Not surprisingly, the story got me thinking. I did a mental inventory of things my mother has given me over the past half century or so of our relationship. On my right hand, I wear a small diamond ring I got for Christmas my senior year of high school. In my dining room, I have the lovely gray Wedgwood that was the special occasion china of my childhood and a set of ruby red goblets that graced every holiday dinner table. In my study, I have Brit lit anthologies filled with notes in her neat high school teacher’s hand. She gave them to me when I started graduate school. As I write these words, I gaze up at a gray and white china rabbit on a nearby shelf. It was her mother’s, and she passed it on to me after Grandma died. Photographs? I have boxes full, just waiting for me to fulfill her wish for a proper family history.

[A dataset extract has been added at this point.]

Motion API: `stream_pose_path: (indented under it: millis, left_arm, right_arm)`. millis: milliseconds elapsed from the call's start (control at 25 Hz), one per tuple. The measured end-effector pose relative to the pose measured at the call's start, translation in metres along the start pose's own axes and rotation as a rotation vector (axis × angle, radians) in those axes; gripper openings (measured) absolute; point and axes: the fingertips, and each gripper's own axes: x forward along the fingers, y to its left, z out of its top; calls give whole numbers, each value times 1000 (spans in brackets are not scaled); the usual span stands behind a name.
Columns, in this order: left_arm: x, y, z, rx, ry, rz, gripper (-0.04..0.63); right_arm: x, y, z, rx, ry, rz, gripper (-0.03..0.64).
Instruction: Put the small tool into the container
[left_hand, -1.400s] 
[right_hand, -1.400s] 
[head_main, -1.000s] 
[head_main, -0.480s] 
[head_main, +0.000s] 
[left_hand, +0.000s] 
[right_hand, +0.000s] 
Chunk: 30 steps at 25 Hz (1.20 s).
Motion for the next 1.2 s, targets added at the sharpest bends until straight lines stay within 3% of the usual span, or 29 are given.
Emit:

These are all beloved objects, things I love having in my daily life and world. I cherish them and, if they are intended to be used, I use them, regularly. They are gifts that matter, deeply, yet none of them seems quite the right vehicle for taking up Benedict’s challenge to her contributors to describe a gift that “magically, movingly reveals the story” of my mother and my relationship to her (xii). I thought again, harder, letting my mind wander into places it doesn’t often go, not because those places are especially painful or tragic but because they are remote. I thought less of objects than of moments, turning points in my life when my mother had made a difference. And just like that, I knew how to identify the gift that mattered most.

The Plane Ticket

It must have been over the semester break, also in my senior year of high school, but I’m fuzzy on the timing. Still, it was winter and I had time to take a trip, so that would make sense. That year was strange for me — intense, as senior years tend to be, but weird because I wasn’t living with my family. My father had gotten transferred to a new job in a town about an hour away from where I attended high school. My parents gave me the option of staying behind, boarding with a friend’s family during the week so that I could graduate with my peer group. I was editor of the yearbook. I had a (gay) boyfriend. I had seen how hard similarly badly timed moves had been on my older brother and sister, so I opted to become a commuter kid. It was a good decision, but the arrangement added to the tumult of what is always a topsy-turvy period in one’s life.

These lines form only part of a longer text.